Follow Us by Email

Tuesday, 4 July 2017

Agbor Dancer by John Pepper Clark

See her caught in the throb of a drum
Tippling from hide-brimmed stem
Down lineal veins to ancestral core
Opening out in her supple tan
Limbs like fresh foliage in the sun

See how entangled in the magic
Maze of music
In trance she trads the intricate
Pattern rippling crest after crest
To meet the green clouds of the forest


Tremulous beats wake trenchant
In her heart a descant
Tingling quick to her finger tips
And toes virginal habits long
Too atrophied for pen or tongue

Could I, early sequester'd from my tribe
free a lead-tether'd scribe
I should answer her communual call
Lose myself in her warm caress
Intervolving eart, sky and flesh.

                                                 Literary Analysis (Summary)

Agbor Dancer by J.P. Clark is a four stanza poem which tells the tale of a dancer who hails from the Niger Delta Region of Nigeria. She is distinctively called an Agbor dancer and she reminds the poet of his cultural heritage and pride. 

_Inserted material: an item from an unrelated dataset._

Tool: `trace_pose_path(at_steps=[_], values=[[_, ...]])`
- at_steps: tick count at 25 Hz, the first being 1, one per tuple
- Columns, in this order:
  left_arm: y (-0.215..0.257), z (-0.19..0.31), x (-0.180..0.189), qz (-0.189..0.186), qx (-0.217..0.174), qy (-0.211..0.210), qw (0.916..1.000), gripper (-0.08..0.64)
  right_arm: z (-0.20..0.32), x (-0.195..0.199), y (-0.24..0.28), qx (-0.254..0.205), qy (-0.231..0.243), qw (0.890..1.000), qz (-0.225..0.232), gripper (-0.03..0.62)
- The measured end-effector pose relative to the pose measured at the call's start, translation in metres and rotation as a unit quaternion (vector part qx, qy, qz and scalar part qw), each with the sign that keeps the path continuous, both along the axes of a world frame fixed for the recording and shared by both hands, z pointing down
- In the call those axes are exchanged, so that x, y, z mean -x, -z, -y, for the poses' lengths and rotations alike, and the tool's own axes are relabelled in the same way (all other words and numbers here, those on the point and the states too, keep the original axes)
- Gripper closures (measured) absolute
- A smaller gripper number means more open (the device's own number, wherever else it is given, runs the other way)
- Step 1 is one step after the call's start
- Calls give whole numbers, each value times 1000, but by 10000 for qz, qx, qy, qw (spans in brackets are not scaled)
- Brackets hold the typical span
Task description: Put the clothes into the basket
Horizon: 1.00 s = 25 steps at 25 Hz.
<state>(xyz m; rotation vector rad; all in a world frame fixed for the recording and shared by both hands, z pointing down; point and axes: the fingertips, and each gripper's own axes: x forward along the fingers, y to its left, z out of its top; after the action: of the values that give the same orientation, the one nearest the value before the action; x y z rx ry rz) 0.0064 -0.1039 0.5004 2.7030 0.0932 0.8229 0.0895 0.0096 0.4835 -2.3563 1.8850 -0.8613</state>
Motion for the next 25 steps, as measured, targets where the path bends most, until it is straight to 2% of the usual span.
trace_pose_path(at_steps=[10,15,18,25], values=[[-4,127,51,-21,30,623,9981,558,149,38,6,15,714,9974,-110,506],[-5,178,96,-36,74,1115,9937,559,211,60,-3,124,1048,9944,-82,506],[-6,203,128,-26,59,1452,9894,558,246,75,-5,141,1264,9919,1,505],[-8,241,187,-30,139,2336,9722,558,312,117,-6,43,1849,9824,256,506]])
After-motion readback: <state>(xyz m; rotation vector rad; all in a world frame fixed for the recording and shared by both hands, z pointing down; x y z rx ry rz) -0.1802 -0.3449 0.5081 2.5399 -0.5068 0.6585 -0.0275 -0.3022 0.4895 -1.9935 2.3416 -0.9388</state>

With the coming of the Europeans, many Africans were either forced to give up their culture-especially in francophone speaking countries where the policy of assimilation thrived- or deceived into doing so. Some, however, for the love of the flimsy glory which they beheld, willingly gave up the ways of their fathers to be europeanized. Along with the piled-up neglect of Africanism came unending regrets which has prompted many African writers to push for a revival of the African culture.

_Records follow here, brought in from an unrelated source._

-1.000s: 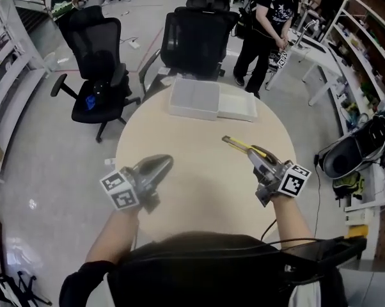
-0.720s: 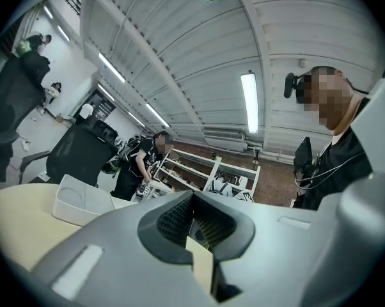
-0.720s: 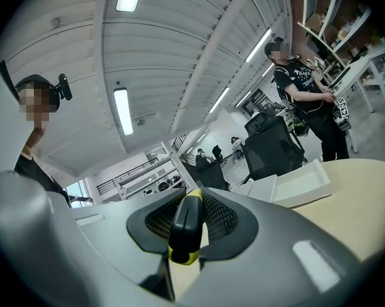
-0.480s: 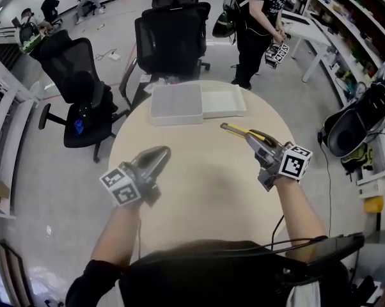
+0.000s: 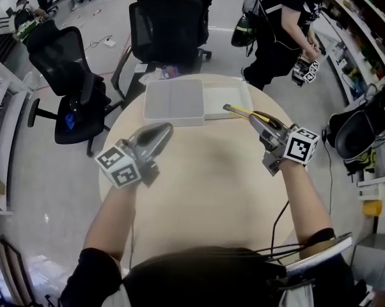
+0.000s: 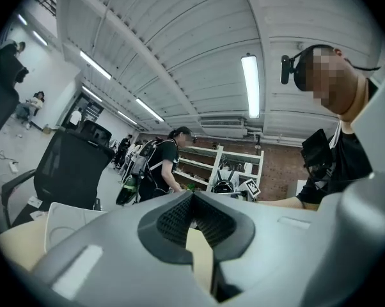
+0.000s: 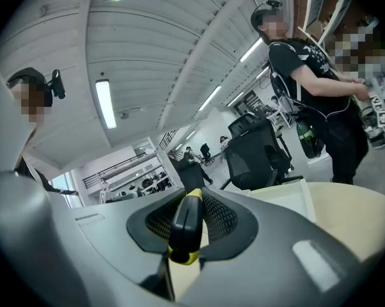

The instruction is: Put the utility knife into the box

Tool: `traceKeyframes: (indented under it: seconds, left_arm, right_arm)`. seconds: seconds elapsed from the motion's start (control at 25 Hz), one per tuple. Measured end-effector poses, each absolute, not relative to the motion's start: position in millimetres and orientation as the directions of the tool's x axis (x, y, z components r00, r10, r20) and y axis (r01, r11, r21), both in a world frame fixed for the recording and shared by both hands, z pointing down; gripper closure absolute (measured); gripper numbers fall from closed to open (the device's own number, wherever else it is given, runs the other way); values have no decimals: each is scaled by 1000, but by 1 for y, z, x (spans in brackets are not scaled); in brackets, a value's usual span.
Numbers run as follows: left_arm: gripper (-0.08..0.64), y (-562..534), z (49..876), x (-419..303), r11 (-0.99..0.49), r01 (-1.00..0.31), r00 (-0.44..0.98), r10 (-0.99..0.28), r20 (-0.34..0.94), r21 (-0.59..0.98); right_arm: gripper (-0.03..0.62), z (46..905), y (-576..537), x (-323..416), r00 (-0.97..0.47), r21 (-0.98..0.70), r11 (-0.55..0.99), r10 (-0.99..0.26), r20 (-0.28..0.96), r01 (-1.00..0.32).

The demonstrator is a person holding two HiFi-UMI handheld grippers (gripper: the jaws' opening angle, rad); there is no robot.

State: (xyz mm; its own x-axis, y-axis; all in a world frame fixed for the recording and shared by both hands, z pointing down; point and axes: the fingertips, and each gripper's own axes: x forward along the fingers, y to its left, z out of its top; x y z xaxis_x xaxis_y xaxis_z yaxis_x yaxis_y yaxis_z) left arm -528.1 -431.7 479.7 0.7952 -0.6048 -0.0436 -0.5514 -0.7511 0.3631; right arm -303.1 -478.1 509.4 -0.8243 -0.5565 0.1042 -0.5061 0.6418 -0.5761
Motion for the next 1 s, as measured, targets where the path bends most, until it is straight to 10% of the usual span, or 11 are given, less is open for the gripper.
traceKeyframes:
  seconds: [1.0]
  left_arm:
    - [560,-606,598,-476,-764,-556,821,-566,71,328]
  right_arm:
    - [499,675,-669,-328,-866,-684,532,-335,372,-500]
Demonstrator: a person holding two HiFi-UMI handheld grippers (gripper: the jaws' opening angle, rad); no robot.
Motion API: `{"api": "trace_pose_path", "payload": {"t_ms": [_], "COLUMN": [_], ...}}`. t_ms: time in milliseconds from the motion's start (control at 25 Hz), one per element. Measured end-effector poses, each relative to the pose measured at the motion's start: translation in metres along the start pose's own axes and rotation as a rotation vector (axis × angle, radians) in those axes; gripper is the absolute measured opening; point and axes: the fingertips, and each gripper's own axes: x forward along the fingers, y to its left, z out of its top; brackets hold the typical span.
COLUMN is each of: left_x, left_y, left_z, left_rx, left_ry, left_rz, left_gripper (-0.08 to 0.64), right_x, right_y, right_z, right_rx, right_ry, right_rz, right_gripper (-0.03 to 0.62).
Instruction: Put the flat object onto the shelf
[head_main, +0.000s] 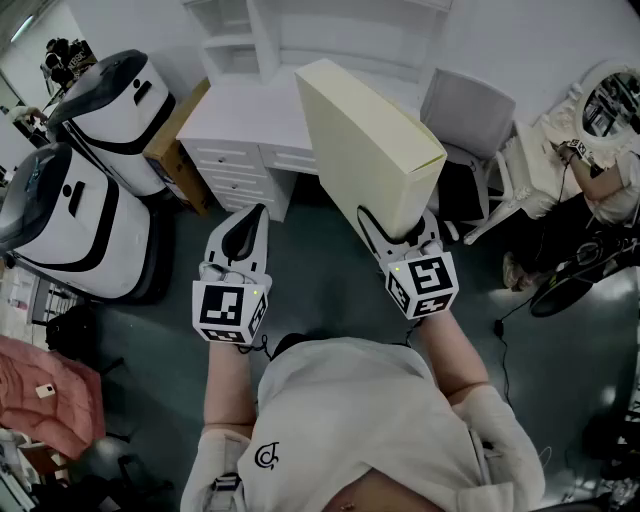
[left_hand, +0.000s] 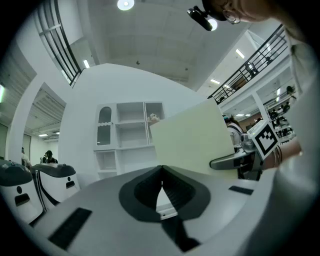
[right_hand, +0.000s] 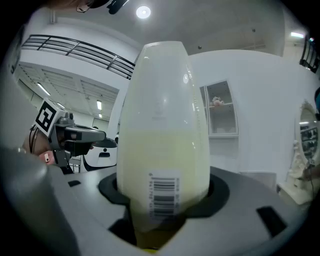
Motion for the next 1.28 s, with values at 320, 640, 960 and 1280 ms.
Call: {"api": "trace_pose_path", "payload": {"t_ms": [320,640,960,1280], "left_x": [0.005,0.013,0.031,0.079], "left_y": [-0.002,-0.001,0.025,0.086], "left_z": [-0.003,-0.009,-0.026,-0.038], "left_rx": [-0.014,-0.025,-0.059,-0.048], "left_ry": [-0.001,0.01,0.032,0.02], "left_rz": [-0.007,-0.021,-0.012,-0.064], "left_gripper": [0.014,0.014,0.013,0.013], "right_x": [-0.001,0.008,0.037,0.113], "right_y": [-0.004,-0.006,-0.004,-0.009], "right_z": [-0.001,-0.004,-0.01,-0.009], "right_rx": [-0.004,-0.001,0.036,0.036], "right_ry": [0.003,0.017,0.014,0.025], "right_rz": [0.002,0.0,0.044,-0.012], "right_gripper": [0.273,0.276,0.265,0.267]}}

Just as the foremost Ghanaian writer, Koffi Awoonor, projects in his poem The Anvil and the Hammer, it is an undeniable truth that the western culture has come to stay. But it is also a feeble lie to say that we can't relieve the days of our fathers. It is needful to sew the old garment under the new. Ever wondered how beautiful it would be to dance around the fire, under starry nights; colourfully dressed and fragranced with the aroma of the African skies? John Pepper Clark brings that beauty to life in his poem Agbor Dancer.

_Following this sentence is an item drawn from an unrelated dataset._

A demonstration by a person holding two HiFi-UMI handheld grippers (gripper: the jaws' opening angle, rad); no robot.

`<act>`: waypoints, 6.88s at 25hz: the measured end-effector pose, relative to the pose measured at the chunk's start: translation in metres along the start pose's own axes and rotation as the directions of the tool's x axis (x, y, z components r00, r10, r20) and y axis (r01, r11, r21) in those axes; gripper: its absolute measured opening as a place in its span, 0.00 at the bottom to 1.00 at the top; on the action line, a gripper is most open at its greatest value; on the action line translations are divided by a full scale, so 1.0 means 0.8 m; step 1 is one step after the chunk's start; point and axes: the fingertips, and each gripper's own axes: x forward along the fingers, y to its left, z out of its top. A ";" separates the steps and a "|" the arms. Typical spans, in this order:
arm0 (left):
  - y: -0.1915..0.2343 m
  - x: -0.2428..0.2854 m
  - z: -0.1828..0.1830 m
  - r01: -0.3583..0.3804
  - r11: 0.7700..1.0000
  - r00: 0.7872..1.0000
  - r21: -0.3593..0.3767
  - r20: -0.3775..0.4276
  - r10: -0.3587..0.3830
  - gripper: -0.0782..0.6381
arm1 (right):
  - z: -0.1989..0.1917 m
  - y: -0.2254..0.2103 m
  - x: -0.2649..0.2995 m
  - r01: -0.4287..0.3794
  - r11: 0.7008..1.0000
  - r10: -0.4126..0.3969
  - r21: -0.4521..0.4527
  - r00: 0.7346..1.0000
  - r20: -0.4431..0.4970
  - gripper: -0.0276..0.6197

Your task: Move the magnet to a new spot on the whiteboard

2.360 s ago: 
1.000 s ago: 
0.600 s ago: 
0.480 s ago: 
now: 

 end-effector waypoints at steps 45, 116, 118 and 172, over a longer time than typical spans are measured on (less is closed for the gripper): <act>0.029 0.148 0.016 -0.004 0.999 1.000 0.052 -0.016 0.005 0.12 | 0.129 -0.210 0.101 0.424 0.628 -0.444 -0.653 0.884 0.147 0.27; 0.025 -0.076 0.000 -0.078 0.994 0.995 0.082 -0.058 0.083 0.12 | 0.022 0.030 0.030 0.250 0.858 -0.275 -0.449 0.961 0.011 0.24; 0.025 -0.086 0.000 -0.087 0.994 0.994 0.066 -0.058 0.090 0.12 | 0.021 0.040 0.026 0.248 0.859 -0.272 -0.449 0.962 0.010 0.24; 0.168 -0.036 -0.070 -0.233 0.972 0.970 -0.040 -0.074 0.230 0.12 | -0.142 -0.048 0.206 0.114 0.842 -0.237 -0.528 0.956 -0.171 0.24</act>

J.P. Clark, well known for his plays Wives' Revolt and Song of a Goat, has a common factor which plays in all his works including poetry. His works share the theme of cultural reflection. He is one of the many Africans who believe that to return back to the days of our fathers is to behold true beauty. Agbor Dancer is therefore a poem which not only appreciates the beauty of the Niger Delta culture in Nigeria (Africa symbolically at large) but calls our feet to the roots of the drums.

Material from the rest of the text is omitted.